-- Exercise details --
What lines of the data hold the string "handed"? Copy them all.

-- Dataset --

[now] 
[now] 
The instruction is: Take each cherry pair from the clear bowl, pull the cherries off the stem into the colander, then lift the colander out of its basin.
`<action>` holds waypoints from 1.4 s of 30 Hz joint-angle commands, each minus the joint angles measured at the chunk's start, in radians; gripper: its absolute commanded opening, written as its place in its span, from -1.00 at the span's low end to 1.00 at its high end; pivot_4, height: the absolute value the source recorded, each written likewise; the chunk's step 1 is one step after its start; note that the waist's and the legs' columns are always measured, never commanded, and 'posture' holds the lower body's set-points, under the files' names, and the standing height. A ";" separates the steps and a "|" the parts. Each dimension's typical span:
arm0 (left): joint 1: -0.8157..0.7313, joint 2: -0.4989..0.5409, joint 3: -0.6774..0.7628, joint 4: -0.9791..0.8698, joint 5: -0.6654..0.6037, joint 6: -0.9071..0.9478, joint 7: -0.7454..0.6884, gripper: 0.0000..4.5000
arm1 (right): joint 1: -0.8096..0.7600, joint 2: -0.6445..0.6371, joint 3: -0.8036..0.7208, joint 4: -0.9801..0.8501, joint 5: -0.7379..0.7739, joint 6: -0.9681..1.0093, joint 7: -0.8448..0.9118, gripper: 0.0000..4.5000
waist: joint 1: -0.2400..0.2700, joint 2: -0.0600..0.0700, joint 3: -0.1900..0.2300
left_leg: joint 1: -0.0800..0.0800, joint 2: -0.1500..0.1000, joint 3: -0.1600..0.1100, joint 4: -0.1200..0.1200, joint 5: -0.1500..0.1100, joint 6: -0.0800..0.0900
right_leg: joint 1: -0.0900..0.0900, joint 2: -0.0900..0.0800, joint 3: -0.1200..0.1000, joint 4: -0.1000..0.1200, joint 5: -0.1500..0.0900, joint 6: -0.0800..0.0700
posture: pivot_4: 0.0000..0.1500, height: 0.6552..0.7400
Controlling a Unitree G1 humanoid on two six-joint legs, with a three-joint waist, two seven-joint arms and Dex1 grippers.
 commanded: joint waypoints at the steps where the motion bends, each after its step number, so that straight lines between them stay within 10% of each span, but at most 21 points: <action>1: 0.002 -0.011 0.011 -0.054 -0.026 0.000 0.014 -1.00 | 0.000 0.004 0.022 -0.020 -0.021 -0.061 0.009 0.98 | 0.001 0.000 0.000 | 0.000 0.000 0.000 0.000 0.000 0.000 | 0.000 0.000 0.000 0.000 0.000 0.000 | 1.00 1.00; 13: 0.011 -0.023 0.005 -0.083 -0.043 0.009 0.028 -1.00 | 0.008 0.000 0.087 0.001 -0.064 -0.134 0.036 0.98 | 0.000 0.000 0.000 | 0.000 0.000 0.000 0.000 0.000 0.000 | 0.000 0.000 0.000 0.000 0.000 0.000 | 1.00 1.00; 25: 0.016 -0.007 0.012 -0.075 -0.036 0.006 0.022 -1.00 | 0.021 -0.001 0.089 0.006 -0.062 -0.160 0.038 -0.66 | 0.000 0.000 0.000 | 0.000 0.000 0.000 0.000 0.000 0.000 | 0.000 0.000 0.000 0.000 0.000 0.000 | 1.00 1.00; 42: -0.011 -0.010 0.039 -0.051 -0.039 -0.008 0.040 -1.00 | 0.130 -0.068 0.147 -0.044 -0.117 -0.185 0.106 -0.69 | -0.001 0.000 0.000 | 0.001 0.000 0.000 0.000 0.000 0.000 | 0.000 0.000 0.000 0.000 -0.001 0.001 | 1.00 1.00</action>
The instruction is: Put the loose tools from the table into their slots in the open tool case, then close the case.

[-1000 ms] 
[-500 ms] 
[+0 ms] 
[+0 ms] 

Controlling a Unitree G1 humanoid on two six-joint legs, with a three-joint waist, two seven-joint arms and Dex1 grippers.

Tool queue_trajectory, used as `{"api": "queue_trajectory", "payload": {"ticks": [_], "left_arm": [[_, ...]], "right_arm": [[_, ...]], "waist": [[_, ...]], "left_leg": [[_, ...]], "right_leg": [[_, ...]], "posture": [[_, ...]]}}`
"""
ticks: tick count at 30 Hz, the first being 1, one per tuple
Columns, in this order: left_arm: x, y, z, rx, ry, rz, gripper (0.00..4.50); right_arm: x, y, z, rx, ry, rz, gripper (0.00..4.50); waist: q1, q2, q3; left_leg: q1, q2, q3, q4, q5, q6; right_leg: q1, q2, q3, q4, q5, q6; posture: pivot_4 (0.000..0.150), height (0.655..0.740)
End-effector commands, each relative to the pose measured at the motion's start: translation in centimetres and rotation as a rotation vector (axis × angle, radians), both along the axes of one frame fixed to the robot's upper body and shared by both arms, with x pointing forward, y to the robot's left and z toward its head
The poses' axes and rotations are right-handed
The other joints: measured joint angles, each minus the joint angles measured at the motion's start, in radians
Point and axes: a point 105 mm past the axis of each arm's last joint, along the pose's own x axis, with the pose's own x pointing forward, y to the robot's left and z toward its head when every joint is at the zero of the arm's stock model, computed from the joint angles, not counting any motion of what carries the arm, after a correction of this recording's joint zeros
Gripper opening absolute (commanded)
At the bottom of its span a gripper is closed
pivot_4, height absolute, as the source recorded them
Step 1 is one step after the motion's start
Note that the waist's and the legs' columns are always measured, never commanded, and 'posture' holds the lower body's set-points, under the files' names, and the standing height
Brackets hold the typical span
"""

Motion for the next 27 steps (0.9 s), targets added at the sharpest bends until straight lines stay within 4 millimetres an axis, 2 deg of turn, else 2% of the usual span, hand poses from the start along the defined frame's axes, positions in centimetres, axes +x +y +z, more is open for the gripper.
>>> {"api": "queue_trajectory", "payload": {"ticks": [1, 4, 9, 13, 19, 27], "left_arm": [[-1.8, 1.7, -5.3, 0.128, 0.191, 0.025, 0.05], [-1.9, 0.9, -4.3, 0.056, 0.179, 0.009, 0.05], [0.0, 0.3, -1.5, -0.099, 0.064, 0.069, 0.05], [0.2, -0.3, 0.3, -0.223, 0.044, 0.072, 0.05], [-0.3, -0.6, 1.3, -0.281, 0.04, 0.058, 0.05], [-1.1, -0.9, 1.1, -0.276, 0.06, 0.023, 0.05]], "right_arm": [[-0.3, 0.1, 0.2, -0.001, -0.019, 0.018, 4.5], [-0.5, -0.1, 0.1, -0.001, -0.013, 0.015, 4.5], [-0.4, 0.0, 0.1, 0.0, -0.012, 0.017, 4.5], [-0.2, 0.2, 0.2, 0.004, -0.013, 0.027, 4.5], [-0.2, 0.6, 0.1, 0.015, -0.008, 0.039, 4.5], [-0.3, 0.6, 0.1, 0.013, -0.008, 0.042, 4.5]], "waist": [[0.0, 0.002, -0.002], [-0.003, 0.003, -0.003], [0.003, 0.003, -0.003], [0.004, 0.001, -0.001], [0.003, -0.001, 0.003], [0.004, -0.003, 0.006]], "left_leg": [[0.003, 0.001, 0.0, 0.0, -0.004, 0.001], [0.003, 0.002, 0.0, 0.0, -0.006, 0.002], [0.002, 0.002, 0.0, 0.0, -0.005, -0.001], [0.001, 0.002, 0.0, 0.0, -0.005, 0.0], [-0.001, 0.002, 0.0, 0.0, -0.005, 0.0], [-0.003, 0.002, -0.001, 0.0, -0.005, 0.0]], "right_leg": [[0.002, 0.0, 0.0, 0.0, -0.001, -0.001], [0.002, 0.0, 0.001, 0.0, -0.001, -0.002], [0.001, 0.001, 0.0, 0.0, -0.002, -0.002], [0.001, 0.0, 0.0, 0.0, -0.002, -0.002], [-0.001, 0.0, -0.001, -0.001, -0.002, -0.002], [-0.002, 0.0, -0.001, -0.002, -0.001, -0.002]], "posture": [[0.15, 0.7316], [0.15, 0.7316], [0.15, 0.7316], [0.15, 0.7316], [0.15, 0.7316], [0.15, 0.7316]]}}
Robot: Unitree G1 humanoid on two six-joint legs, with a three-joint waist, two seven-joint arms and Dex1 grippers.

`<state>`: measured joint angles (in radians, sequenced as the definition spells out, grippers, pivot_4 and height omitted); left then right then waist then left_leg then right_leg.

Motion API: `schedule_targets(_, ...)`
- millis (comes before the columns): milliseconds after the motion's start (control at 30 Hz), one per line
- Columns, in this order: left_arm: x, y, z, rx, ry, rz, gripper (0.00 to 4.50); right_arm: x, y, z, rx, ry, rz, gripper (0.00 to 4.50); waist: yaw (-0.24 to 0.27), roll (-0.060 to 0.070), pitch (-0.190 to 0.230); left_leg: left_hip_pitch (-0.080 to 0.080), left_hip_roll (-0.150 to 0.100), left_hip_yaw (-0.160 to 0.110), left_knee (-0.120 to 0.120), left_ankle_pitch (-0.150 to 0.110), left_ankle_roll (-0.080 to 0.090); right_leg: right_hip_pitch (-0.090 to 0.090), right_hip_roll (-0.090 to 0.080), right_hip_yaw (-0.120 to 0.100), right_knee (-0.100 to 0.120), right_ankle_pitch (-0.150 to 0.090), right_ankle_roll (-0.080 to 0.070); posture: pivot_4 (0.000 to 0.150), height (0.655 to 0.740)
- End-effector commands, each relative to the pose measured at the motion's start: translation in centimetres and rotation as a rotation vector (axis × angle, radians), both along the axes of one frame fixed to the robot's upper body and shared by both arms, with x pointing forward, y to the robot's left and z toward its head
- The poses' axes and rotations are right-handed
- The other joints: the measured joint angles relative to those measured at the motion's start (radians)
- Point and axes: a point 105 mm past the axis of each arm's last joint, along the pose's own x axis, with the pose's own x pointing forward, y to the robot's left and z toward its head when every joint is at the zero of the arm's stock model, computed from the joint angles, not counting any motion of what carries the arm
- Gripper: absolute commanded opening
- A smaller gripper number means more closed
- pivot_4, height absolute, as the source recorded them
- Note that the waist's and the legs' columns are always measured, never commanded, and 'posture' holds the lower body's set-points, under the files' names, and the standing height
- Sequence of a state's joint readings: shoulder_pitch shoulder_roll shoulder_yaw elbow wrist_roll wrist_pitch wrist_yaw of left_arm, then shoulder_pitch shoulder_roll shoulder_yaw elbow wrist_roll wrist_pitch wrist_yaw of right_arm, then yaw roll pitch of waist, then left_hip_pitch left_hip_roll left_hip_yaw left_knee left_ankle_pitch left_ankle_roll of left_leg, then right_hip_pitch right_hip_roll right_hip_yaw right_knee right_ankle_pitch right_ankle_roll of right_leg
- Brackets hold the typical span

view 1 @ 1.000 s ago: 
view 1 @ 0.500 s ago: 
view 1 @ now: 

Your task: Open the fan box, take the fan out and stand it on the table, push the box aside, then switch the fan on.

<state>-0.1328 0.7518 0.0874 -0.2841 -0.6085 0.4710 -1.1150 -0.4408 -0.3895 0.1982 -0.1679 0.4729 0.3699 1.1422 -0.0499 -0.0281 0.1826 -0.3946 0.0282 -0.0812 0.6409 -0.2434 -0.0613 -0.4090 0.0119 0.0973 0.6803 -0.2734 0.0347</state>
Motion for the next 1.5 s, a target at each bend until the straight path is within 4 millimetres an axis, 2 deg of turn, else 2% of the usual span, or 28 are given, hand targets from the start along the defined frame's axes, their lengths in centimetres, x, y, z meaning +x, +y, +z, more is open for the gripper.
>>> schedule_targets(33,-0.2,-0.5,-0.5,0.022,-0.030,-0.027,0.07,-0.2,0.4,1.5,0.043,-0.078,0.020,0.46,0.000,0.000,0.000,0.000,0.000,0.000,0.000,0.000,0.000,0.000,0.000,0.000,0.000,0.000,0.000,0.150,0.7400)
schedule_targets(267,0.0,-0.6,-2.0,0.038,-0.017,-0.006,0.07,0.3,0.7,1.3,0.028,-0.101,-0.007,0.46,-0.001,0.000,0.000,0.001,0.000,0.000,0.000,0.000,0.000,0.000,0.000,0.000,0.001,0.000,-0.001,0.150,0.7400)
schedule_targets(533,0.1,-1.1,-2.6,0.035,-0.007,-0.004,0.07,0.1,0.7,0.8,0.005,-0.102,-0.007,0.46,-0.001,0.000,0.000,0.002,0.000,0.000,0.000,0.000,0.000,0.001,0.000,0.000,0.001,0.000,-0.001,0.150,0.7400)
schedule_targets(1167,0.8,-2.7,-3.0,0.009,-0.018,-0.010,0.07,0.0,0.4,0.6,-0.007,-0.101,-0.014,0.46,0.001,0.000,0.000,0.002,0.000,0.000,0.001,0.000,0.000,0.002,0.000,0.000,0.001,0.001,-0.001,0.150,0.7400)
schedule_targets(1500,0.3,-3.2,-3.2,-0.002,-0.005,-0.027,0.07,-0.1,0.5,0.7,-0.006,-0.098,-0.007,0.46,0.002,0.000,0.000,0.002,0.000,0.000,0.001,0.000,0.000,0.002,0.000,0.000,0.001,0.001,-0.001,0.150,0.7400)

-- Answer to this problem --
The poses' axes and rotations are right-handed
- The poses' axes and rotations are right-handed

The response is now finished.